Open alyaothman14 opened 1 year ago
This is an idea similar to what Knapsack does for Cypress tests. It collects timings on all tests, creates a report and then uses timings on future test runs to load balance. If Playwright has a way to generate a test timings report and balance tests across shards from that report, it would be possible to consistently have optimized test run times.
A few additional considerations:
This is also part of the Cypress Dashboard Service
Right now on one project with 800+ test files, we use BullMQ with an externally-hosted Redis server to dynamically allocate tests to worker machines.

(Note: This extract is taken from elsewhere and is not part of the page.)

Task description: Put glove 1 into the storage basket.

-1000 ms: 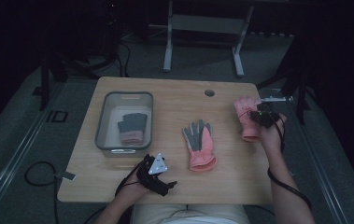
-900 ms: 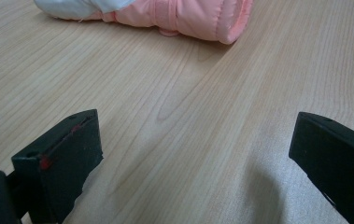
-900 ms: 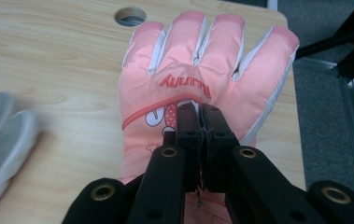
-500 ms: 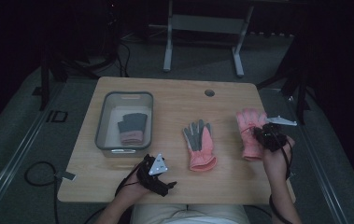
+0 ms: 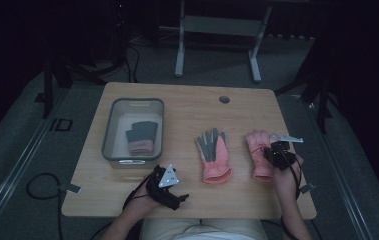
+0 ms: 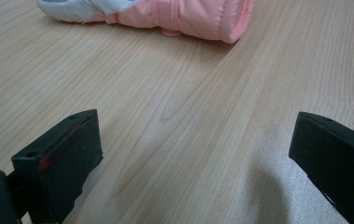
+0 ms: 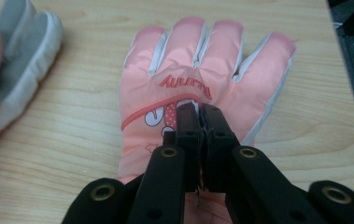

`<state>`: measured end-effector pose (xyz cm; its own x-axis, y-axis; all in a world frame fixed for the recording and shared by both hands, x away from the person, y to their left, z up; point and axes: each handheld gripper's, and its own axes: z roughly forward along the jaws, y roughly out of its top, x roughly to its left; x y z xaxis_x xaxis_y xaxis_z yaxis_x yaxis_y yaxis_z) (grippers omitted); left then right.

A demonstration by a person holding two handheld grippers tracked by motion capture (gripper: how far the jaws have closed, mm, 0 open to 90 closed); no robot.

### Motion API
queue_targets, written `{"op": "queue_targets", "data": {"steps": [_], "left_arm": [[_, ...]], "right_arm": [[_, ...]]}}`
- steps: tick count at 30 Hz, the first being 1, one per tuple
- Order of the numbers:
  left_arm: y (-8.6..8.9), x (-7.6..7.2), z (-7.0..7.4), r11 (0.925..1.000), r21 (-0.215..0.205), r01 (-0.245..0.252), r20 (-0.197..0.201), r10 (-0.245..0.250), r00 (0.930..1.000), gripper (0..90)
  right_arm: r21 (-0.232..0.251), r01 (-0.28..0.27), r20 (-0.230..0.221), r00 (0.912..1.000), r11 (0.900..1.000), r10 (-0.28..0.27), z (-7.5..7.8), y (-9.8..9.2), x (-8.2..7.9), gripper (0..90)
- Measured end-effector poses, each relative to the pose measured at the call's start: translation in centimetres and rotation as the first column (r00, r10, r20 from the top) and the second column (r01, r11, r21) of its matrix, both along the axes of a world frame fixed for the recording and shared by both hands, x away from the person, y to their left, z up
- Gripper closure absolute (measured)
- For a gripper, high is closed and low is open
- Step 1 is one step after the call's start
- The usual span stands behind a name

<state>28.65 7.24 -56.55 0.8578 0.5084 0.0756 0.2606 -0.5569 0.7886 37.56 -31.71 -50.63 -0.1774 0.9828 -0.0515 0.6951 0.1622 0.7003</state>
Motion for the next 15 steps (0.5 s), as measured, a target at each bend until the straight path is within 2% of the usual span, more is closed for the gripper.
{"op": "queue_targets", "data": {"steps": [7, 11, 15], "left_arm": [[0.0, 0.0, 0.0, 1.0, 0.003, 0.0, -0.003, 0.0, 1.0, 2.0], [0.0, 0.0, 0.0, 1.0, 0.004, 0.001, -0.003, -0.001, 1.0, 2.0], [0.0, 0.0, 0.0, 1.0, 0.007, 0.003, -0.003, -0.003, 1.0, 2.0]], "right_arm": [[-0.009, -0.04, -0.023, 0.9989, 0.999, 0.04, -1.3, 0.0, 0.6, 83.8], [0.004, -0.074, 0.001, 0.9973, 0.997, 0.074, -0.1, -0.6, 0.4, 75.4], [0.005, -0.136, 0.042, 0.9898, 0.991, 0.136, 1.0, -1.3, 0.1, 72.3]]}}
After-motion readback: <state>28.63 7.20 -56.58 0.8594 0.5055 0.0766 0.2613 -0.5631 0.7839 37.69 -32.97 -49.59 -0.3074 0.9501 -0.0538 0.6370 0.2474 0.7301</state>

Instead of pre-allocating test tasks to workers at the beginning, we spawn a number of worker machines, and each of them pulls the tasks from the central queue. This helps ensure that resources are best utilized.
We also collect statistics how long each test file takes. We then use that info to re-order the tasks, so that slowest tests are pulled from the queue first. This way, towards the end only fast tests are remaining, and that helps even out the duration between each worker.

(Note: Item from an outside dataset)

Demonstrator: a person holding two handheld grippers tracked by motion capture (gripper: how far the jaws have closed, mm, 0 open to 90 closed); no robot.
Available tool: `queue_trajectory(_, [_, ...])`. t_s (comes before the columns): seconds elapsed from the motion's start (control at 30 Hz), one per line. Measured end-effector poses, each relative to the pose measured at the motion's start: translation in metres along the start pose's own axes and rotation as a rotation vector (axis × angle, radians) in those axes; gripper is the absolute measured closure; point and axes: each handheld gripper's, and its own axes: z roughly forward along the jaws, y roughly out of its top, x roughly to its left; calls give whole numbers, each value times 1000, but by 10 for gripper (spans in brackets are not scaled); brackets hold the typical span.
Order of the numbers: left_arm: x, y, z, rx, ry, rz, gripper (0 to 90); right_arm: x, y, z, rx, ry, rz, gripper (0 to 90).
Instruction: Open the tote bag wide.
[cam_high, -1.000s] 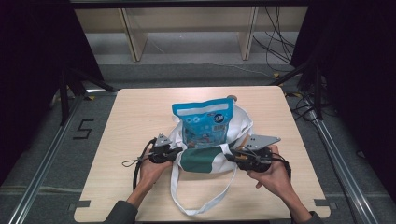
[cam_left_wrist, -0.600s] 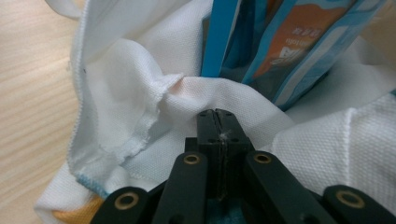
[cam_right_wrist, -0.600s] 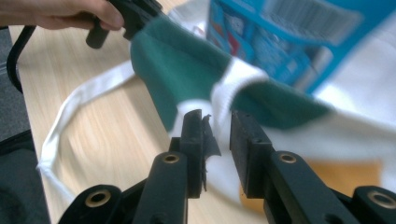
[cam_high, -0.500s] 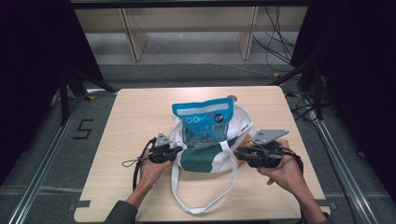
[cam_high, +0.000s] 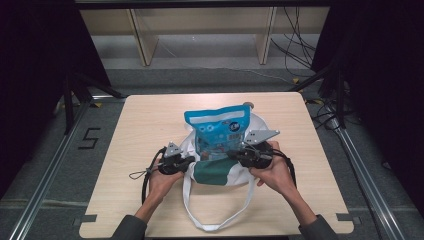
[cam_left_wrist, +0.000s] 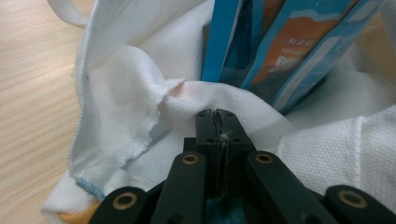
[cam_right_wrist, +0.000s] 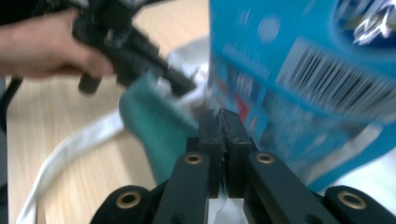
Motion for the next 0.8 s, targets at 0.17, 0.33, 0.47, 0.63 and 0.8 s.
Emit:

Having support for pull queues would really help in a large project.
@dtinth it would be great if you could share some of your code!
@unlikelyzero Most of the code is tightly coupled to our CI/CD setup, Redis instance, and test result database, and so can't be shared easily. But I can share the general approach. Fortunately most of the custom code is just glue code and most of the heavy lifting is done by BullMQ.

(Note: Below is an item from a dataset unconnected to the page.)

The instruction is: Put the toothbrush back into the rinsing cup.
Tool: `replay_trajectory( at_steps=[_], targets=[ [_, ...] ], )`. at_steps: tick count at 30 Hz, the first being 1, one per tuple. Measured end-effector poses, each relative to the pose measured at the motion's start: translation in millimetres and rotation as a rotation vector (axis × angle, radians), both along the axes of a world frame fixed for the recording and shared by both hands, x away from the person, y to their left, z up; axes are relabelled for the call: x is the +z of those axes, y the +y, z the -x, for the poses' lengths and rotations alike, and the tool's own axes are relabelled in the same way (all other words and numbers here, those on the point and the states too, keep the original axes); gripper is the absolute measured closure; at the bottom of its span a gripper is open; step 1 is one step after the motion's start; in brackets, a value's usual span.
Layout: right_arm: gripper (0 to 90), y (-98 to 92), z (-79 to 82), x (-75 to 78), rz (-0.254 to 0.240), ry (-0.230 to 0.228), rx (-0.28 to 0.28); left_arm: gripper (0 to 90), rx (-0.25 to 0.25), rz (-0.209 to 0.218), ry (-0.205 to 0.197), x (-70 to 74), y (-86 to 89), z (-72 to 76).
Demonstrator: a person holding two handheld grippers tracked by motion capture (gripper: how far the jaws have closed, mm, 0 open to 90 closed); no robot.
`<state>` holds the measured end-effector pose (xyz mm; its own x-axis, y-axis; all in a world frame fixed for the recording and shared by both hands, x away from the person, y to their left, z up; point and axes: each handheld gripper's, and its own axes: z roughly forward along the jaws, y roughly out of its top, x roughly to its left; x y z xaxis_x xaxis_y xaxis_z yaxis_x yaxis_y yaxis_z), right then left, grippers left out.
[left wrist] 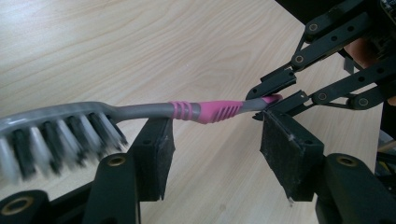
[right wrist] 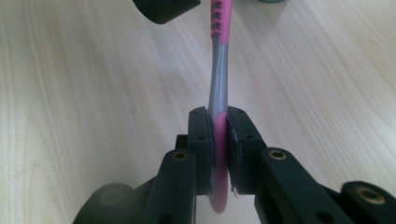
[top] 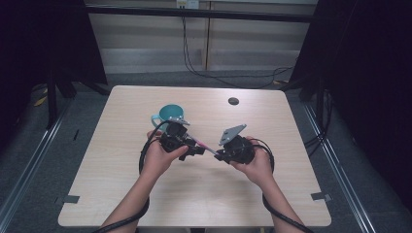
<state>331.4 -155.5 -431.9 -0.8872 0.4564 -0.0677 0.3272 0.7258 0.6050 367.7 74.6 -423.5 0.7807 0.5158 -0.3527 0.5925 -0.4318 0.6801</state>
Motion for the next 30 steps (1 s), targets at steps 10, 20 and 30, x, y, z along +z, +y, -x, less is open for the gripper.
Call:
replay_trajectory(
  at_steps=[10, 20, 30],
  targets=[
    [80.9, 2.4, -0.8, 0.1, -0.017, 0.002, -0.012, 51.2, 0.056, 0.049, 0.024, -1.2, 3.7, -1.3],
    [80.9, 5.8, 0.1, 1.3, -0.036, 0.000, -0.005, 52.4, 0.072, 0.086, 0.050, -1.3, 6.2, -2.6],
    [80.9, 6.4, 0.7, 3.0, -0.041, -0.003, -0.005, 59.1, 0.087, 0.116, 0.053, 3.1, 5.0, -2.3]
  ],
)
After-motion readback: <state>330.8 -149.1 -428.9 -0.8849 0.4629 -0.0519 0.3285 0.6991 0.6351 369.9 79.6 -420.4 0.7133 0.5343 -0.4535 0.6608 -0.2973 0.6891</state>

In GitHub Actions, I first determine the queue ID and then spawn 20x jobs in a matrix. Each job runs these scripts in order: The enqueue jobs script and work on jobs script. Afterwards, the report script runs at the end.
The enqueue jobs script performs a glob of all test files and adds them as a job to the queue. Each filename is hashed to get a job ID, which is used for job de-duplication. So, 20 workers can all try to add the same job to the queue, and thanks to deduplication, it will only be added once.
The work on tasks script launches a BullMQ worker. The worker just runs the test file and reports the status back to BullMQ. Once the 'drained'
event is emitted, it means that there are no more tests to run, and the worker can exit.
After all tests are finished, the report script will query all jobs from the queue (BullMQ persists all jobs until it is deleted) and generate a report, set the CI status, and update the test results database with their durations. It also downloads all the uploaded artifacts.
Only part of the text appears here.